The study was initiated in 1985. A total of 51 teenagers with anorexia nervosa were studied, together with an equally large control group of healthy persons. The groups have been investigated and compared several times as the years have passed.

"This study is unique in an international perspective. It is the only study in the world that reflects the natural course of anorexia nervosa in the population", says Elisabet Wentz, Associate Professor in Child and Adolescent Psychiatry at the Sahlgrenska Academy.

The research group has published new results from the study in two scientific journals: the British Journal of Psychiatry and the International Journal of Eating Disorders.

Three women have still not recovered from anorexia, 18 years after the start of the study. Thirteen people, or around 25%, are on disability benefit or have been signed off sick for more than six months due to an eating disorder or other psychiatric disorder. Thirty-nine percent have at least one other psychiatric disorder, in addition to the eating disorder. The most common of these is obsessive‑compulsive disorder.

But the results also contain some positive surprises. "Previous studies have shown that anorexia is a diagnosis with a very poor prognosis, with as many as one in five patients dying as a result of the disease.

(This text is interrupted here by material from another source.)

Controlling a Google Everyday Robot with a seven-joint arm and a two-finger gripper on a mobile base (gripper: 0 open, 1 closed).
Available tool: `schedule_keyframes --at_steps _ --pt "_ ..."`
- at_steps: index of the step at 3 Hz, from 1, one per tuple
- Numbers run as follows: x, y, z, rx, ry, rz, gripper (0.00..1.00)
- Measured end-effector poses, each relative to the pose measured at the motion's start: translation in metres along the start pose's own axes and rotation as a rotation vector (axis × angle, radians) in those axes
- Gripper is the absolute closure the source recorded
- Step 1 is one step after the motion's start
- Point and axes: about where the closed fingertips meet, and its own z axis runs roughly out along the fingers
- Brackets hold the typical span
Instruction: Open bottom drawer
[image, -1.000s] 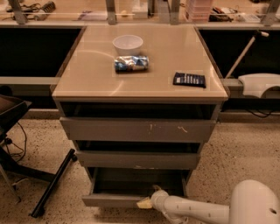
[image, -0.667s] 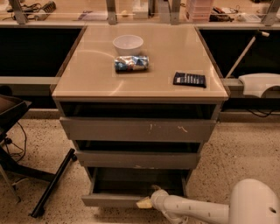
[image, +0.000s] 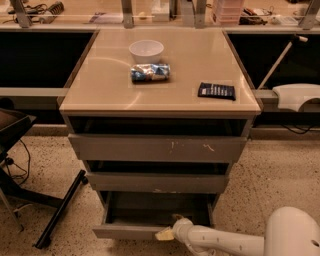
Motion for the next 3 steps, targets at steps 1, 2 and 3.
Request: schedule_keyframes --at_steps 1,2,3 --pt "0.0 0.0 0.0 0.0 0.0 0.0 1.0" --pt "0.0017 0.002 -0.0036 -0.001 -0.004 -0.001 1.0" --pt "0.0015 0.003 -0.0035 -0.001 -0.004 -0.001 1.0"
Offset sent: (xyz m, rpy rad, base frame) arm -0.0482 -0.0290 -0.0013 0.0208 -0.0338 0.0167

In contrast, we have not had a single death among the subjects of our study", says Elisabet Wentz.

Other studies have also shown that infertility is a common complication for adult women who have had anorexia, as are increased risks of giving birth prematurely and of post-natal depression. The women in the two groups in this study have had essentially the same number of children, but the women who have had anorexia were younger when they had their first child. Such children had a lower birth weight than children of women in the control group.

"None of the women who had had children still suffered from an eating disorder, but it is still more common that they worry about whether their babies are putting on weight", says Elisabet Wentz.